MLST could reveal associations between clades or CCs and antifungal resistance as it has been reported after analyzing C. tropicalis isolates collected from human blood samples (35). The UPGMA dendrogram and eBURST analysis of 48 C. tropicalis isolates causing candidemia in Thailand demonstrated that voriconazole- and fluconazole-resistant isolates and isolates with decreased susceptibility to posaconazole and itraconazole belonged to the same cluster. Although similar observations have not been reported yet with C. albicans, the constant extension of database and studies with non-human C. albicans isolates might contribute to a better understanding of the evolutionary routes of C. albicans (34).

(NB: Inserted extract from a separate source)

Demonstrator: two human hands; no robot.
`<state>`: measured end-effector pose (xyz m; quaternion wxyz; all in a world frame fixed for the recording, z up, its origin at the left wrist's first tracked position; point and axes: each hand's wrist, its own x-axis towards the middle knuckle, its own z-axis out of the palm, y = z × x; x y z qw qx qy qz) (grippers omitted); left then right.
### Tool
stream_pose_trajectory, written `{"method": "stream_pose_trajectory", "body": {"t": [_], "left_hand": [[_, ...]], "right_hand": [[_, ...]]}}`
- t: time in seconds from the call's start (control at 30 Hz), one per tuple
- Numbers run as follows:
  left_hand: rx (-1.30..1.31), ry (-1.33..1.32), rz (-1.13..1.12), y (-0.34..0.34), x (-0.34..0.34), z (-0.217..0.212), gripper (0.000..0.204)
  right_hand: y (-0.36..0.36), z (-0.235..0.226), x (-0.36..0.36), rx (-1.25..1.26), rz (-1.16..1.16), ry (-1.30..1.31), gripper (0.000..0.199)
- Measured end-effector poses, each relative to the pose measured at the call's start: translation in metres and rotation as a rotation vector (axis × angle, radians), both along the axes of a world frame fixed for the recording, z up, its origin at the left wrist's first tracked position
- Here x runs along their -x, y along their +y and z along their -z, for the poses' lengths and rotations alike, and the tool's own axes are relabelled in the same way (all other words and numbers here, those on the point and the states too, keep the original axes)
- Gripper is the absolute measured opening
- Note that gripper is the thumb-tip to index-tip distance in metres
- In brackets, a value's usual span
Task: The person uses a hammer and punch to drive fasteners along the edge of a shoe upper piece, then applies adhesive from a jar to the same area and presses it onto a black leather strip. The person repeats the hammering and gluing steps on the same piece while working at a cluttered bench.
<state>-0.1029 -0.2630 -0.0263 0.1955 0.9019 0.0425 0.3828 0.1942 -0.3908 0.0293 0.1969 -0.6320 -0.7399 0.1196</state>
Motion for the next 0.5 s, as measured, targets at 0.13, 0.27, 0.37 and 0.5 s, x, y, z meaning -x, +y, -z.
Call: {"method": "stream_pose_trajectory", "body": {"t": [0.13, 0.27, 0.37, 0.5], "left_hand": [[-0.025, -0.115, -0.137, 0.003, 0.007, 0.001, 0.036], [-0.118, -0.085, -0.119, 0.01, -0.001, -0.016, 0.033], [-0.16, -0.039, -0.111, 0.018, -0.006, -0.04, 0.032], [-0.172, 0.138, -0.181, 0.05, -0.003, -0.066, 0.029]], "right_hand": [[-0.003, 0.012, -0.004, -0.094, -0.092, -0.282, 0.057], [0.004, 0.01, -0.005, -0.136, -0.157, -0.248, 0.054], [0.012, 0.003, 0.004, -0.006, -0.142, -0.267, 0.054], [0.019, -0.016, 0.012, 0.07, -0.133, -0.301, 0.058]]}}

In conclusion, since the majority of examined C. albicans isolates were assigned to three known DSTs, the transmission of this opportunistic pathogen between poultry might occur with contaminated feed or drinking water, resulting in minor outbreaks in certain flocks. UPGMA and eBURST analyses showed no host specificity of C. albicans DSTs and close genetic relatedness of poultry and human genotypes was observed, supporting the potential interspecies transmission. Of note, no associations between DSTs or MLST clades and the frequency of lesions have been reported yet in the case of esophageal mycosis in birds or humans. Lesions indicating esophageal mycosis of geese were frequently observed in some farms, whereas ducks seemed to be less susceptible to the disease. Due to representative sampling and the low sample size (C. albicans isolates), statistical analysis of our small dataset would give incoherent results. Therefore, further studies using a greater sample size are needed to statistically evaluate the molecular epidemiology of C. albicans infections in poultry. Experiences in veterinary practice showed that the treatment of esophageal mycosis is inadequate; thus various prevention measures should be implemented, including proper feeding and handling conditions and modernization of force-feeding technology, to reduce economic loss. Phylogenetic analyses using MLST data unveiled identical or closely related C. albicans genotypes as causative agents of esophageal mycosis of poultry in Hungary; however, further investigations are essential to determine the molecular background promoting the spread of these genotypes and to understand the links between colonizing and pathogenic state of yeasts.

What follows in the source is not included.